Creating a lay-led service can be a meaningful and engaging process. Prepare to be moved and to move others. Give yourself enough time to see the full potential of what you are bringing to the congregation. 


You may want to speak with a member of the Worship Committee first to indicate your interest. Ariane Frank coordinates the summer services. Other members of the committee are also available to help you think about your idea [click to list of committee members].   The next step is to develop a short proposal.

    • Describe your service topic and goal(s) in writing. State the message you are trying to get across. It doesn’t have to be polished at this stage.
    • Include any information you already have formulated, such as ideas about music, readings, and the people involved.)
    • Present it to the Worship Committee, which meets the 4th Tuesday of each month (except December).

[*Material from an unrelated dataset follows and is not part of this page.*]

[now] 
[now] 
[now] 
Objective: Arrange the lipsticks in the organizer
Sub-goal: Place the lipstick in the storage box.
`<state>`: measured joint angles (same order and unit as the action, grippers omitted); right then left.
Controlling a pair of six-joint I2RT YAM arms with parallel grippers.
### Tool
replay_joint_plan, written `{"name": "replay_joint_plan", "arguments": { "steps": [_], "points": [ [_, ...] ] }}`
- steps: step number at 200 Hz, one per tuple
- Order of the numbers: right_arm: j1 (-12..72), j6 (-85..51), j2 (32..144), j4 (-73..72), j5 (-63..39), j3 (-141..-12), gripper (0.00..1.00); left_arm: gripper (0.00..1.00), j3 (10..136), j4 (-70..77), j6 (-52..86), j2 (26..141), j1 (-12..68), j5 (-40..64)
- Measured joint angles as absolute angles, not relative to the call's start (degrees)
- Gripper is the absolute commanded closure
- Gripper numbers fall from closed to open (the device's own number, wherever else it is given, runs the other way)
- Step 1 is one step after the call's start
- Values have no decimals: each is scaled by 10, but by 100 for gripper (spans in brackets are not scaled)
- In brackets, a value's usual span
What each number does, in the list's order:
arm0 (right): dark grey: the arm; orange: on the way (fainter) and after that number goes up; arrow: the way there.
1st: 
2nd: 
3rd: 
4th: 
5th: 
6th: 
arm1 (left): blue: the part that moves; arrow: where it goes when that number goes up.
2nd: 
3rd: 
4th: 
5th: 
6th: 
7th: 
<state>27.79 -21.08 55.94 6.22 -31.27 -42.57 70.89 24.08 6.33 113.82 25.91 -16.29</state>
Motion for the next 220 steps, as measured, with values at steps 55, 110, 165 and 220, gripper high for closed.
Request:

The committee discussion will center on the spiritual mission of your service and resources available to you. One or more Worship Committee members will act as liaison members of your service team to help guide the process. NOTE: The Committee will review your idea and let you know about approval at a later date.

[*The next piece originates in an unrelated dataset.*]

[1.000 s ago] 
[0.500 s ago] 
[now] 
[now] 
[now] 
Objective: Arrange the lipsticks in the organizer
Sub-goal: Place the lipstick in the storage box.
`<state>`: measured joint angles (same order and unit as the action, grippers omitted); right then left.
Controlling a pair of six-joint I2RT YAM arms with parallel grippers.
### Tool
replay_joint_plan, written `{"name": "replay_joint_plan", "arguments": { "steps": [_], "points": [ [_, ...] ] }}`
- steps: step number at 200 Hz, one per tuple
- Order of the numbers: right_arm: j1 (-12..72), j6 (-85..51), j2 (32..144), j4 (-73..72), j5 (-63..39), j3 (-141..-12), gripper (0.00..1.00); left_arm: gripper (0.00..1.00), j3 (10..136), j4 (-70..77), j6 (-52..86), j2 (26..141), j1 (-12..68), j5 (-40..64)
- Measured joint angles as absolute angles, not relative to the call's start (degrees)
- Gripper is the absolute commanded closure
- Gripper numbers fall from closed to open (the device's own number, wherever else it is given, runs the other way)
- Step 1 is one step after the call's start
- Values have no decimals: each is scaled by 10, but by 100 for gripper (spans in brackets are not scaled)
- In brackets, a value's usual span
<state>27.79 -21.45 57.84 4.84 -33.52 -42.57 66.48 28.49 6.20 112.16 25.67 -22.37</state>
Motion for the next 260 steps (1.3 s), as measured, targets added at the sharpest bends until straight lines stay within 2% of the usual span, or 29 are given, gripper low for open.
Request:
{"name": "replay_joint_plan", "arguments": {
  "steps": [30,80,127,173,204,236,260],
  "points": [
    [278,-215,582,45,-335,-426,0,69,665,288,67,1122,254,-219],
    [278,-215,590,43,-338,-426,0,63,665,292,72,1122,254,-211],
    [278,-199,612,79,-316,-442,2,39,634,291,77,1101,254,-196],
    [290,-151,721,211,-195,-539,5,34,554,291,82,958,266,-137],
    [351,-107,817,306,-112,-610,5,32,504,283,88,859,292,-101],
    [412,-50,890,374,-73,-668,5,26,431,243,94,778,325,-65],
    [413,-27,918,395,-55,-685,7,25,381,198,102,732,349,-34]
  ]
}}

Find other people to work with you  Lay-led services are a great collaborative activity. You will learn much from each other and enjoy it more. The beauty and power of this type of service comes from the outpouring of those you work with to create something that will be a lasting collective memory. The original idea will often be bettered, and then bettered again as the spirit of the group takes hold. Allow time to fully develop your message.

  • Sermon vs. shorter talks  It is generally easier to have three or more short talks than to have one person deliver a sermon. A few short talks can also be more interesting since different perspectives are included. It breaks up the service nicely, too. The congregation really appreciates the variety of inspiration that comes from having more than one participant.  That said, we have had many successful single sermon presentations.

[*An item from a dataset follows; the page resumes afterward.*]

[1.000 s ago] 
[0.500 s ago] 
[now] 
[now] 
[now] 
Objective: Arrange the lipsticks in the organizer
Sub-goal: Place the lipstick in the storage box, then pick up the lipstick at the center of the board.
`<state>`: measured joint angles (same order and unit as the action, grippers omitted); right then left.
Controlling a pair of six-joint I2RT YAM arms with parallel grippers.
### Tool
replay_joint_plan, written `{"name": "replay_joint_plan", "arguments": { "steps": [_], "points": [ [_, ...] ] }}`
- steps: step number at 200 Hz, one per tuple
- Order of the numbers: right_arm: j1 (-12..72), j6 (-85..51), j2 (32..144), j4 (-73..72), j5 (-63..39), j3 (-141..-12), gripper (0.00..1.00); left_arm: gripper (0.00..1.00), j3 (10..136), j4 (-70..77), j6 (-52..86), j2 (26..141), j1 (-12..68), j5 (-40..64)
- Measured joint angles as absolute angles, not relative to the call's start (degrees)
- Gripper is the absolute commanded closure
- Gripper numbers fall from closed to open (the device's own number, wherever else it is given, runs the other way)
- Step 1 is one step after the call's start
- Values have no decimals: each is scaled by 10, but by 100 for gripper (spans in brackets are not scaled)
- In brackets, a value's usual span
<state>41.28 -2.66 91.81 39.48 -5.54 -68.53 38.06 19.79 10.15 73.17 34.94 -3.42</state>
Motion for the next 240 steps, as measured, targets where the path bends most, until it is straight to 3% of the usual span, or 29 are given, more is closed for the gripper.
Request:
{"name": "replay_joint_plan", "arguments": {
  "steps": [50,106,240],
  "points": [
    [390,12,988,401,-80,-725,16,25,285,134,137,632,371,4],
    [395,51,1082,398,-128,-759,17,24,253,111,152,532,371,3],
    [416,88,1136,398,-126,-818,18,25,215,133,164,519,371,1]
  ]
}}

Once your proposal is approved the following staff members might help you develop the different elements of your service if you can arrange to meet with them during the regular church year, prior to June 30:


Alfa Radford, our Minister of Music, is a great source of support and ideas for your music needs.

Music can add immeasurably to emotional tone of your service. Rightly chosen, the hymns, or solos can take us places beyond words or act as a needed solace or counterpoint to the service theme. Reminders of our fine tradition in the form of music and responsive readings give us a context in which to comprehend and digest your service’s meaning.  The Worship Committee will work with you to find an accompanist if you want one.  Some people also bring “canned” music. 


If you want to include a story/homily, Laurel Whitehouse, the Director of Religious Education, is a wonderful resource. 


Rev. David Bryce is willing to consult about this aspect of our service, which is a valued tradition in our community.


As mentioned, members of the Worship Committee are willing to work with you to develop your content as is Rev. Bryce.


You probably need at least 8 weeks to plan and bring about a well thought out service. It’s much like a theatrical performance: content will need thought and work, and delivery will require rehearsals at home.  Summer services are conducted in the Parish Hall.  You will need to arrive early to be sure the sound system is on and to get accustomed to hearing your voice amplified. It can be very disconcerting at first. Coordinating the various elements is no small task.


The Worship Committee needs titles of sermons by April or May in order to publish the full list before the end of the regular church year. You will be expected to plan, write, print and copy your own order of serviced for about 40 people. More details about logistics and a packet of resources will be provided by the Worship Committee at an orientation meeting that is usually held in May.  It is always a lively meeting as summer service leaders collaborate with previous lay leaders, the minister, and members of the Worship Committee to bring their ideas for summer services to meaningful fruition.